======== Input data ========

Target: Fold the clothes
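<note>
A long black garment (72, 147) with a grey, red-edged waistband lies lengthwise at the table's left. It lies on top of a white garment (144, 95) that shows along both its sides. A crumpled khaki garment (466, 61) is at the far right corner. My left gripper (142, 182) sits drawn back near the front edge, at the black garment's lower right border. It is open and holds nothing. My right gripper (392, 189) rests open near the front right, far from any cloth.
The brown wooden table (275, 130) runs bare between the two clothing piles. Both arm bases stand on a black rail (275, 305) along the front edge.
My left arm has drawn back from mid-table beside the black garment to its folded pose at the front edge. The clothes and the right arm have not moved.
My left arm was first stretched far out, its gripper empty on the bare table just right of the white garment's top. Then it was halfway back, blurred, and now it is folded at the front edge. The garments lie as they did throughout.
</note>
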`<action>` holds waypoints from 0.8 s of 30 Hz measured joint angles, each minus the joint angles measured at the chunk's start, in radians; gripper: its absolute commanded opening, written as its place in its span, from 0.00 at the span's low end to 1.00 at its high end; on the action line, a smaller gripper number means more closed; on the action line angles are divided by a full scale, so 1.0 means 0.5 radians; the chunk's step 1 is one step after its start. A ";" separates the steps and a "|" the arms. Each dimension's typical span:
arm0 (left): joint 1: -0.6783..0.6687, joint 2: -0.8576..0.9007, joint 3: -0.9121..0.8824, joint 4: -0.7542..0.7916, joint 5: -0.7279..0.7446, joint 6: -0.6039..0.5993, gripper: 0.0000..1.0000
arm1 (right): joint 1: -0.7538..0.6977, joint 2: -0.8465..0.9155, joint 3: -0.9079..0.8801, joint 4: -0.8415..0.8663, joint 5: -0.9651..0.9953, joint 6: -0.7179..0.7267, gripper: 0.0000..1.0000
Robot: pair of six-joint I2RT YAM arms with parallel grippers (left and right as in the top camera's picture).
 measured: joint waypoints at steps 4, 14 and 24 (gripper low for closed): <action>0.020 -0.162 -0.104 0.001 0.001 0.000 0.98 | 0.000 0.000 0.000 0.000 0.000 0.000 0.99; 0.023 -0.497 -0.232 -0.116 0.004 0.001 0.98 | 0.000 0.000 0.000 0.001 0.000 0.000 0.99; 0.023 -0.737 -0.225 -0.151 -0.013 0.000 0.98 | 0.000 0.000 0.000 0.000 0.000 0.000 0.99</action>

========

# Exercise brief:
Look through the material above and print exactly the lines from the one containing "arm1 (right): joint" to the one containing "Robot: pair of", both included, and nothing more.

# Expected answer:
arm1 (right): joint 1: -0.7538..0.6977, joint 2: -0.8465..0.9155, joint 3: -0.9079..0.8801, joint 4: -0.8415..0.8663, joint 5: -0.9651..0.9953, joint 6: -0.7179..0.7267, gripper: 0.0000..1.0000
Robot: pair of six-joint I2RT YAM arms with parallel grippers (left and right as in the top camera's picture).

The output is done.